With spelling and spacing unchanged, write out each line of the material.

# # # # # # #

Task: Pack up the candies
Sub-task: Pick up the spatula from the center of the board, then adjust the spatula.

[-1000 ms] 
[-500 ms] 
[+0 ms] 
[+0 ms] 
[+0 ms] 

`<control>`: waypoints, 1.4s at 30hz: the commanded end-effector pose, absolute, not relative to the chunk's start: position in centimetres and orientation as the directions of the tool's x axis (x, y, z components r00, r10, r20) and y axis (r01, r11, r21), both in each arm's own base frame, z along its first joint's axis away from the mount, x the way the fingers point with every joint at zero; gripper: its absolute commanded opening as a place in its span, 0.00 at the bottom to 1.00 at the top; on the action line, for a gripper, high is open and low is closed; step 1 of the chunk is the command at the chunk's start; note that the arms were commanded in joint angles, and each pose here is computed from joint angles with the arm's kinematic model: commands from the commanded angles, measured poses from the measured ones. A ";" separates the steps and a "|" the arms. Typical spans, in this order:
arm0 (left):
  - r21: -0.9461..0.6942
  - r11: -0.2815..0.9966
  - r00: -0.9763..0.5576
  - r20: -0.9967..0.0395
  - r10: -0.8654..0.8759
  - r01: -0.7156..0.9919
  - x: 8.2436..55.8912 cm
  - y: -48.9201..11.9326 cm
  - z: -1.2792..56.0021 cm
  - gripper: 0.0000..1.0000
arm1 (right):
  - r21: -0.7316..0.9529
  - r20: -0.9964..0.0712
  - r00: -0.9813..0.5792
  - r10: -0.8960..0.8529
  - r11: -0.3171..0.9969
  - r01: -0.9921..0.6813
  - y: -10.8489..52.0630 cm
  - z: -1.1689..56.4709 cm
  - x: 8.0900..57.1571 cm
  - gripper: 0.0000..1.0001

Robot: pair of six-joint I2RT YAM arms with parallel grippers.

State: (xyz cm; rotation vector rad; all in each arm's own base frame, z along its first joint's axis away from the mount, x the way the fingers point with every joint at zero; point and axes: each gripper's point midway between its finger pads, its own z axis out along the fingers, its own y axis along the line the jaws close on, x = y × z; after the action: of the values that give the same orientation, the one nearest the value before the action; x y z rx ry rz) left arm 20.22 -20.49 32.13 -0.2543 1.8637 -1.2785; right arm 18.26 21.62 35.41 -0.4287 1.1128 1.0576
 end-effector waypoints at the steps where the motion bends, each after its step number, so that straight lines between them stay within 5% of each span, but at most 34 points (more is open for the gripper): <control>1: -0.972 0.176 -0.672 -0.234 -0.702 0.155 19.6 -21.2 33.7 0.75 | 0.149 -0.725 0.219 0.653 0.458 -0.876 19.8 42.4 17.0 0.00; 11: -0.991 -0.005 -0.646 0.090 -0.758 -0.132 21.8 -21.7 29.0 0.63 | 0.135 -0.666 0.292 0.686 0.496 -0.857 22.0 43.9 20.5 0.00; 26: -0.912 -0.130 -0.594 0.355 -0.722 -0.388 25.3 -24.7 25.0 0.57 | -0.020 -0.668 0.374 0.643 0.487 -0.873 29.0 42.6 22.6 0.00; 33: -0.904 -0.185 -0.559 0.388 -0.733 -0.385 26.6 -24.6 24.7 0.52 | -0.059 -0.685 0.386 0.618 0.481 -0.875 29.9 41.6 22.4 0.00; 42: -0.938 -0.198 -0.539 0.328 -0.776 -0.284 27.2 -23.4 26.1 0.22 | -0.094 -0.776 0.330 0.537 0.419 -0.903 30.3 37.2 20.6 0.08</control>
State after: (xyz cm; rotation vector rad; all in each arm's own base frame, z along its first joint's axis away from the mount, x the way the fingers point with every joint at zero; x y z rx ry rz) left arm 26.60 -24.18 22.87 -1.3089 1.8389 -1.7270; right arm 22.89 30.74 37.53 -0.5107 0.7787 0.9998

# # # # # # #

_Task answer_
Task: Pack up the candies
Sub-task: Pick up the spatula from the center of the board, then adjust the spatula.

[-1000 ms] 
[-500 ms] 
[+0 ms] 
[+0 ms] 
[+0 ms] 

`<control>`: waypoints, 1.4s at 30hz: the commanded end-effector pose, absolute, not relative to the chunk's start: position in centimetres and orientation as the directions of the tool's x axis (x, y, z components r00, r10, r20) and y axis (r01, r11, r21), both in each arm's own base frame, z along its first joint's axis away from the mount, x the way the fingers point with every joint at zero; gripper: its absolute commanded opening as a place in its span, 0.00 at the bottom to 1.00 at the top; on the action line, for a gripper, high is open and low is closed; step 1 of the chunk is the command at the chunk's start; note that the arms were commanded in joint angles, and each pose here is computed from joint angles with the arm's kinematic model: commands from the commanded angles, measured poses from the measured ones. A ";" separates the steps and a "|" the arms. Typical spans, in this order:
arm0 (left):
  - r21: -0.9461..0.6942
  - r11: -0.2815..0.9966
  - r00: -0.9763..0.5576
  - r20: -0.9967..0.0395
  - r10: -0.8654..0.8759
  - r01: -0.7156..0.9919
  - x: 8.2436..55.8912 cm
  - y: -48.9201..11.9326 cm
  - z: -1.2792..56.0021 cm
  - gripper: 0.0000..1.0000
arm1 (right):
  - r21: -0.7316..0.9529
  - r20: -0.9964..0.0712
  - r00: -0.9813..0.5792
  - r10: -0.8960..0.8529
  - r11: -0.3171..0.9969
  - r01: -0.9921..0.6813
  - y: -10.8489..52.0630 cm
  - z: -1.1689..56.4709 cm
  - x: 8.0900..57.1571 cm
  - gripper: 0.0000..1.0001

Robot: pair of six-joint I2RT YAM arms with parallel grippers.

State: (xyz cm; rotation vector rad; all in each arm's own base frame, z along its first joint's axis away from the mount, x the way the fingers point with every joint at zero; point and axes: each gripper's point midway between its finger pads, its own z axis out along the fingers, its own y axis along the line the jaws close on, x = y × z; after the action: of the values that give the same orientation, the one nearest the value before the action; x y z rx ry rz) left arm 20.22 -20.49 32.13 -0.2543 1.8637 -1.2785; right arm 18.26 21.62 35.41 -0.4287 1.1128 1.0576
 end-effector waypoints at the steps where the motion bends, each after its step number, so that straight lines between them stay within 5% of each span, but at most 34 points (more is open for the gripper): <control>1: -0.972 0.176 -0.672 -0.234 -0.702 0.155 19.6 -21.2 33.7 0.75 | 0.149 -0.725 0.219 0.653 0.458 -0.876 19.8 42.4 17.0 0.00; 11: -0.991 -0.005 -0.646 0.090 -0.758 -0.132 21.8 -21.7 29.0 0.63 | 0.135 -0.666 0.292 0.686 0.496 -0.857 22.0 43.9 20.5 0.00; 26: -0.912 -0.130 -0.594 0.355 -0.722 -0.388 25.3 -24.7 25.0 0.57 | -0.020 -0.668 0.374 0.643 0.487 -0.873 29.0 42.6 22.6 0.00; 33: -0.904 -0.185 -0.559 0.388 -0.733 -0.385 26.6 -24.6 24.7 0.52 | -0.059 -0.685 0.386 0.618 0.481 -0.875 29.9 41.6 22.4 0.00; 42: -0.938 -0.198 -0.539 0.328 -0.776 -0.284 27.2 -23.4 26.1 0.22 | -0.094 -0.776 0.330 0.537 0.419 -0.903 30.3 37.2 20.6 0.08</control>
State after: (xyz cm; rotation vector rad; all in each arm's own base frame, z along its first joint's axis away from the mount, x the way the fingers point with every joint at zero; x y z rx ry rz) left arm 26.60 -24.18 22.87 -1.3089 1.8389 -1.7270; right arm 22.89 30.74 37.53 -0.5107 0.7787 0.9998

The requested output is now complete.